[jira] Created: (LUCENE-510) IndexOutput.writeString() should write length in bytes

classic Classic list List threaded Threaded
49 messages Options
123
Reply | Threaded
Open this post in threaded view
|

Re: [jira] Resolved: (LUCENE-510) IndexOutput.writeString() should write length in bytes

Yonik Seeley-2
On Wed, Mar 26, 2008 at 6:06 PM, Michael McCandless
<[hidden email]> wrote:

> Yonik Seeley <[hidden email]> wrote:
>
>  >  Hmmm, can't we always do it by unicode code point?
>  >  When do we need UTF-16 order?
>
>  In theory, we can.  I think the sort order doesn't matter much, as
>  long as everyone (writers & readers) agree what it is.  I think
>  unicode code point order is more "standards compliant" too.
>
>  A big benefit is then we could leave things (eg TermBuffer and maybe
>  eventually Term, FieldCache) as UTF8 bytes and save on the conversion
>  cost when reading.
>
>  But I don't think Java provides a way to do this comparison?  However
>  it's not hard to implement your own:
>
>   http://www.icu-project.org/docs/papers/utf16_code_point_order.html

Not sure I follow... you just do a byte-by-byte comparison right?  For
ASCII, this should be slightly faster (same number of comparisons,
less memory space and hence less cache space overall).

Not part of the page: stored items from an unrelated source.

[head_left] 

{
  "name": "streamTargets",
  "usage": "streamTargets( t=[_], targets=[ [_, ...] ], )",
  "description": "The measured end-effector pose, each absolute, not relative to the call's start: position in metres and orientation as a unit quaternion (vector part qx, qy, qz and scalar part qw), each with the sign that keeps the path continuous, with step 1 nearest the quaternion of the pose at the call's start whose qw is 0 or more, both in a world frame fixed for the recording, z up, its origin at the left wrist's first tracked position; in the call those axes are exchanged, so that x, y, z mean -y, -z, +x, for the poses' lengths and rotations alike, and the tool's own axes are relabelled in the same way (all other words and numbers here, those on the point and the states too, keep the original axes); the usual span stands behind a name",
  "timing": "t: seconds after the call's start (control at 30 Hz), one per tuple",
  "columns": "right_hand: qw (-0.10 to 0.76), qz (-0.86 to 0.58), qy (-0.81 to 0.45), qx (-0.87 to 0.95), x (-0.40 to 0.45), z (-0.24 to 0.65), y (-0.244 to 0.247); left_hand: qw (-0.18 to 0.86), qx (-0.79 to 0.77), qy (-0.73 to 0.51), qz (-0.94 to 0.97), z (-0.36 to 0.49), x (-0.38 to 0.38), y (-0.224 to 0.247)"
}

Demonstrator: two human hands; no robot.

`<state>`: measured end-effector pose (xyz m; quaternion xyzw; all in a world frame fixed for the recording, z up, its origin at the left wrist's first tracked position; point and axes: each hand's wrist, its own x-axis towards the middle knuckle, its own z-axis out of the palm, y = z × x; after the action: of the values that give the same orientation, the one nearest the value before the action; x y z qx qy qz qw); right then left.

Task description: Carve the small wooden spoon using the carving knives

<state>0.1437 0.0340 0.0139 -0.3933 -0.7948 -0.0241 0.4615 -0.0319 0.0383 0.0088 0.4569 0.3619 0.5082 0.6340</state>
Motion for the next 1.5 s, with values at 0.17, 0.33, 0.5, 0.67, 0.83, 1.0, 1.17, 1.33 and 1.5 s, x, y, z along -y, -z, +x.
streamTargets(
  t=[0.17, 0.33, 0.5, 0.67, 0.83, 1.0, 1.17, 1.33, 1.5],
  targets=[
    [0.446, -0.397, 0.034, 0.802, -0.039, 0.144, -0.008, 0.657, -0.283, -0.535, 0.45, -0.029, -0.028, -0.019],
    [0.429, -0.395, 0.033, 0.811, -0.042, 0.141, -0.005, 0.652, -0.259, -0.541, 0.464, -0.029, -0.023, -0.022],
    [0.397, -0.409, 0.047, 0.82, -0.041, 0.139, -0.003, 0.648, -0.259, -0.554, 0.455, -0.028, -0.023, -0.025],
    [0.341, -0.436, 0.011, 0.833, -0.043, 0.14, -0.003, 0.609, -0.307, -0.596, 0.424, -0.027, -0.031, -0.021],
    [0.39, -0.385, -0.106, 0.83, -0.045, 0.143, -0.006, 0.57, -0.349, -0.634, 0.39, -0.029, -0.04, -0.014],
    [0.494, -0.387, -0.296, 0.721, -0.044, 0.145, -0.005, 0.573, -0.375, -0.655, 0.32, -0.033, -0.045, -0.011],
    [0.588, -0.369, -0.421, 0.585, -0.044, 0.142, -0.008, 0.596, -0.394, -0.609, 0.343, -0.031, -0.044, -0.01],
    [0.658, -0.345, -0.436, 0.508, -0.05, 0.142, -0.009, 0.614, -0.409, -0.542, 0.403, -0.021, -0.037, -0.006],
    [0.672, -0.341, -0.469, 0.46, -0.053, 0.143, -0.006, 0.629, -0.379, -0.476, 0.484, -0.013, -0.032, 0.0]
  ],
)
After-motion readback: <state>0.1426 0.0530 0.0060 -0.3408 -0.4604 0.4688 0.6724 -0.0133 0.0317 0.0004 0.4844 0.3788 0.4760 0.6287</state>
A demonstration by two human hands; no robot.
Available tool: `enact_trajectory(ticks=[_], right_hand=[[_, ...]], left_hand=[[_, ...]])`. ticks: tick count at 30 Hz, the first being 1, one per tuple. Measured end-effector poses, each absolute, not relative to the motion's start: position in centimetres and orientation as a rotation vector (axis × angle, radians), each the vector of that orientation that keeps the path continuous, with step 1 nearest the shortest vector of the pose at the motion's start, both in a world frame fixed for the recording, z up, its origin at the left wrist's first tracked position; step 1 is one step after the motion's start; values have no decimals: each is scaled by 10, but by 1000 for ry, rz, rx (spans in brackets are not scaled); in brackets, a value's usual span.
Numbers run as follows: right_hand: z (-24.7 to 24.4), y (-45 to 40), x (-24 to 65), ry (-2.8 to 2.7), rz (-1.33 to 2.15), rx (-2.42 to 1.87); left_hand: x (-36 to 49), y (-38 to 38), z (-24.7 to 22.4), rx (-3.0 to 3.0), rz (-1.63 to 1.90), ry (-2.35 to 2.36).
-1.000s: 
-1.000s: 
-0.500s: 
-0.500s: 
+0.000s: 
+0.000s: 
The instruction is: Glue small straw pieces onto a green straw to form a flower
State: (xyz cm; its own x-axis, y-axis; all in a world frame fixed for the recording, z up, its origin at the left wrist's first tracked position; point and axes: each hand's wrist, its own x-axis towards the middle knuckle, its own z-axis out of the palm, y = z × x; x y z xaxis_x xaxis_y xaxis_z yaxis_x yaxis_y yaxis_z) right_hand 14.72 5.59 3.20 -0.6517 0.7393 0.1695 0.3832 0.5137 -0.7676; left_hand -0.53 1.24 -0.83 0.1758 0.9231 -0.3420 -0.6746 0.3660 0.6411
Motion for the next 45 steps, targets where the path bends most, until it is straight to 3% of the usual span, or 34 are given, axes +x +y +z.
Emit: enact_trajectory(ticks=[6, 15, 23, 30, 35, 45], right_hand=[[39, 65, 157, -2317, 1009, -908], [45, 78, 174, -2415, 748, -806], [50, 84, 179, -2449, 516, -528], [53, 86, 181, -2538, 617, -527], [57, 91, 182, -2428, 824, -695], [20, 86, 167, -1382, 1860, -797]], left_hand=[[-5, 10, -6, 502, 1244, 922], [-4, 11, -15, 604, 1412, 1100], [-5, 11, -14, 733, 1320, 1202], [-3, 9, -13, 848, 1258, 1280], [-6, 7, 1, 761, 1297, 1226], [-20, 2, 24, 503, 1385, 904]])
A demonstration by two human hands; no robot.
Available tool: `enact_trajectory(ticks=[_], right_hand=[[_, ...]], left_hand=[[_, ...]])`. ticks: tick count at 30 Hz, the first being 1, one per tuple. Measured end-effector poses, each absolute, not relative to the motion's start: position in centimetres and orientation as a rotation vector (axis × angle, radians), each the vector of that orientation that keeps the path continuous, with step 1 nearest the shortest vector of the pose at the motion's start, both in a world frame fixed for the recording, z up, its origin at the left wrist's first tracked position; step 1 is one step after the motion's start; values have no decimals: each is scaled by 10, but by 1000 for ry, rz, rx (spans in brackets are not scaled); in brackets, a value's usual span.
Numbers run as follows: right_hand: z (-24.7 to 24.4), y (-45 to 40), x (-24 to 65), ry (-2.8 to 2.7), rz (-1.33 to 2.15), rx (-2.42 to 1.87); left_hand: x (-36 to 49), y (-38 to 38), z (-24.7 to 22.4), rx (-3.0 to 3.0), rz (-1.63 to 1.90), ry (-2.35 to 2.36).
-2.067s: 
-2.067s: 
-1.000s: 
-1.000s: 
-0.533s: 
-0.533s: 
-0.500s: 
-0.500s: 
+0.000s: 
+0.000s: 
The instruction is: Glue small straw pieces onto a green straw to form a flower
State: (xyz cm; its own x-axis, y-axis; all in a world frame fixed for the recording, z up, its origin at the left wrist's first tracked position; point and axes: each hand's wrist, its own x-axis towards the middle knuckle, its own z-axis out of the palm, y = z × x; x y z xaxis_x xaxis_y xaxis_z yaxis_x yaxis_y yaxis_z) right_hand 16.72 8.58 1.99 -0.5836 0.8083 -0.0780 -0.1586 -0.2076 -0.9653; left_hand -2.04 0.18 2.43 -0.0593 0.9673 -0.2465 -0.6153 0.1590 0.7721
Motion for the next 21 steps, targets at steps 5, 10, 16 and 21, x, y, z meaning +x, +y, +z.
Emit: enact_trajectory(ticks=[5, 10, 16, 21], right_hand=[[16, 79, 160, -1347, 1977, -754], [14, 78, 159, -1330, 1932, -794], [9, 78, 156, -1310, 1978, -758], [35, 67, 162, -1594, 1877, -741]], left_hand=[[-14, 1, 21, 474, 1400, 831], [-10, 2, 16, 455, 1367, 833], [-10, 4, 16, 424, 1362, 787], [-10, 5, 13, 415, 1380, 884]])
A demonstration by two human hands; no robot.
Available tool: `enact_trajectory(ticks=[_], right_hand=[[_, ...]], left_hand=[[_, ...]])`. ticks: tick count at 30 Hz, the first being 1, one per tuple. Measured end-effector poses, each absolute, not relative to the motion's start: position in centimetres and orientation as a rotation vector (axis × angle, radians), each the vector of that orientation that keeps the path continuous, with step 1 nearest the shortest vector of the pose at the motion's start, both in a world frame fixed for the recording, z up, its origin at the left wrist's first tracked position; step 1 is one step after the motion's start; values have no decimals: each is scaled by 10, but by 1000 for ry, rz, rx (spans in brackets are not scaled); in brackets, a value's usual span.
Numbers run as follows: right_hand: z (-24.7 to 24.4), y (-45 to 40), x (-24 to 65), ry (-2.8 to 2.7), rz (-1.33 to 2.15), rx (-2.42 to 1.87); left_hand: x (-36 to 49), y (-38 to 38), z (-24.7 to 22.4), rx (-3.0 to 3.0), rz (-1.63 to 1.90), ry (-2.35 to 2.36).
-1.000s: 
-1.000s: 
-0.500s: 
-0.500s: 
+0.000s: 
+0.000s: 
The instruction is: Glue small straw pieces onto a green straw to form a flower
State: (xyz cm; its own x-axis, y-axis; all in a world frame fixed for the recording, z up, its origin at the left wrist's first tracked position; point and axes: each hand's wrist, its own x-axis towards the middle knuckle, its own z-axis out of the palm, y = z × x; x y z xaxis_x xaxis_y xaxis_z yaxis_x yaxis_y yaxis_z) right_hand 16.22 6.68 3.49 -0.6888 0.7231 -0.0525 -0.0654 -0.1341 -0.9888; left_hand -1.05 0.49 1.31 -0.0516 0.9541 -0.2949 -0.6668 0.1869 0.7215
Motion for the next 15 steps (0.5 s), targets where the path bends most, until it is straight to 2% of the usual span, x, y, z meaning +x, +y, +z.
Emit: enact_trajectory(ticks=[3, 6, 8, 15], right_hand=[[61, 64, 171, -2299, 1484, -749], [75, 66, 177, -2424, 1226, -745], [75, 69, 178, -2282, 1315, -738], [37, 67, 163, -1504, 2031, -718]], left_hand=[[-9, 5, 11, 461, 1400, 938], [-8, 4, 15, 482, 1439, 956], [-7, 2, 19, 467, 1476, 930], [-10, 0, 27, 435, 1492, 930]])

>  But then I worried about how much slower that code is than
>  String.compareTo, and, I found alot of places where innocent compareTo
>  or < or > needed to be changed to this method call.  Field name
>  comparisons would have to be fixed too.  Then for backwards
>  compatibility all of these places that do comparisons would have to
>  fallback to the Java way when interacting with an older segment.

Oh... older segments.  Yeah, I was speaking "theoretically".

>  I think we can still explore this?  It just seemed way too big to
>  glomm into the already-big changes in LUCENE-510.

Yeah, I was thinking of some of this more along the lines of Lucene 3.

A term could contain a byte array instead of a String.  A String
constructor would convert to UTF8 and then do lookups in the index
(simple byte comparisons, no charset encoding).  A byte constructor
for Term would also be allowed.  Things like TermEnumerators would
keep everything in bytes, the tii would be in bytes, etc.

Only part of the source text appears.